Each line below should be repeated exactly, but no picture should be carried over.
Content starts
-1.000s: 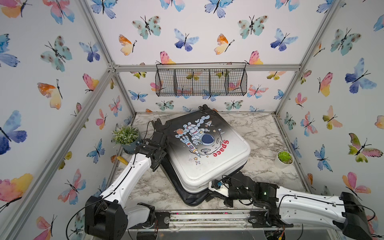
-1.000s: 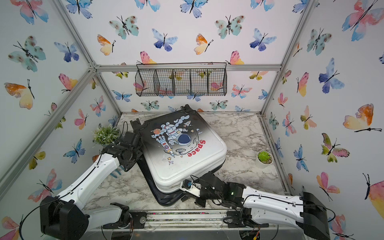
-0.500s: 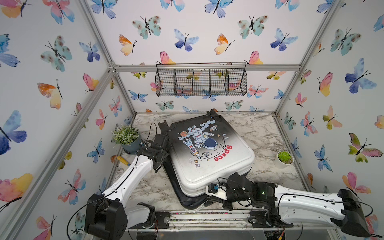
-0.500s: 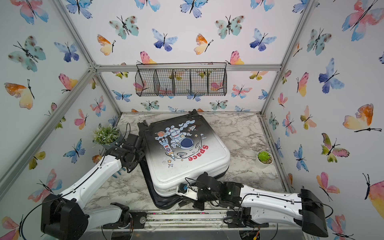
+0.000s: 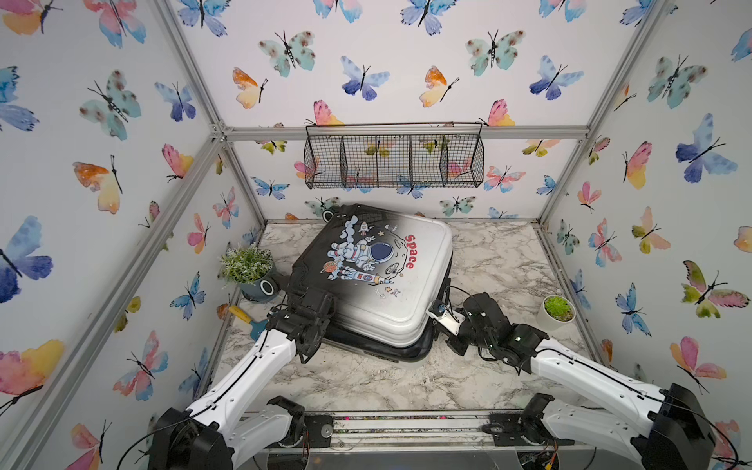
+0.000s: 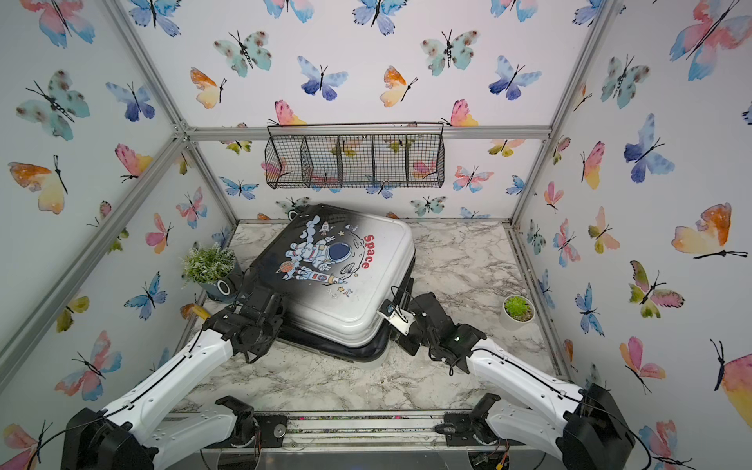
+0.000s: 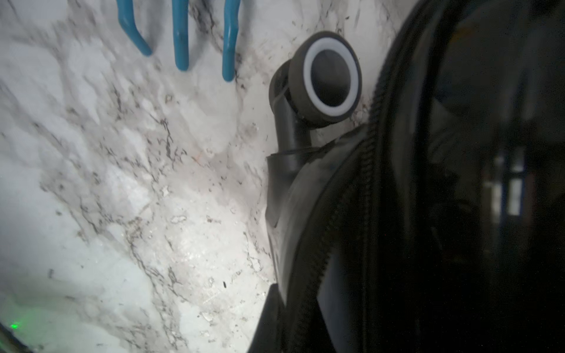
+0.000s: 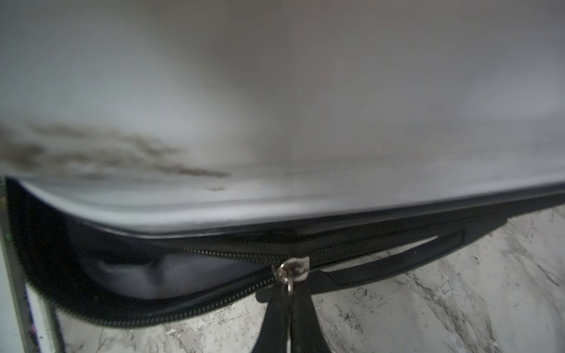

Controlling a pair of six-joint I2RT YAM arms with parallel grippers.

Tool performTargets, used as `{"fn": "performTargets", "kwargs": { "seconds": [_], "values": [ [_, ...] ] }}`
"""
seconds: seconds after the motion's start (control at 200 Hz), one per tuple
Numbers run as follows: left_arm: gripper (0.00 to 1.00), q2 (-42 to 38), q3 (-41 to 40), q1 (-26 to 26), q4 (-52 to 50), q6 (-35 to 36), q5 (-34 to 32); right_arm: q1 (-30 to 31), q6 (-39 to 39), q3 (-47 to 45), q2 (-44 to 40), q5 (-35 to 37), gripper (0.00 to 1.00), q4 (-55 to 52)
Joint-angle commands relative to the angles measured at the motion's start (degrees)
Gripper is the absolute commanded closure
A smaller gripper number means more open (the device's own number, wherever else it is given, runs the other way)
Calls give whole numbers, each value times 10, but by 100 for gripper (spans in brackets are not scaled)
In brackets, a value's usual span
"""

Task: Close the suitcase zippers
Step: Place the suitcase at the center of the board, then adjust the suitcase at the center of the board.

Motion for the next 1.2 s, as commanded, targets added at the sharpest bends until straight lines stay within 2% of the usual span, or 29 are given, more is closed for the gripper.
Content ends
-- Response --
-1.000s: 
-1.000s: 
-0.500s: 
-0.500s: 
+0.000s: 
+0.000s: 
+0.000s: 
+0.000s: 

Controlling a pair of six-joint I2RT YAM arms with parallel grippers.

Tool performTargets, used as `{"fn": "performTargets", "kwargs": { "seconds": [_], "values": [ [_, ...] ] }}`
"""
seconds: seconds after the motion's start (control at 200 Hz), one per tuple
Numbers run as follows: left_arm: gripper (0.00 to 1.00), q2 (-42 to 38), q3 (-41 to 40), q1 (-26 to 26), q4 (-52 to 50), q6 (-35 to 36), q5 (-34 to 32); right_arm: q1 (-30 to 31), q6 (-39 to 39), q3 (-47 to 45), q2 (-44 to 40), q5 (-35 to 37), gripper (0.00 to 1.00), q4 (-55 to 52)
Joint-angle commands relative to the angles measured at the motion's start (degrees)
Gripper is the absolute commanded closure
A smaller gripper number means more open (the device's own number, wherever else it is given, runs the other way)
Calls give whole numbers, each value times 10, but by 100 for gripper (spans in brackets are not scaled)
In brackets, a value's usual span
"""

Task: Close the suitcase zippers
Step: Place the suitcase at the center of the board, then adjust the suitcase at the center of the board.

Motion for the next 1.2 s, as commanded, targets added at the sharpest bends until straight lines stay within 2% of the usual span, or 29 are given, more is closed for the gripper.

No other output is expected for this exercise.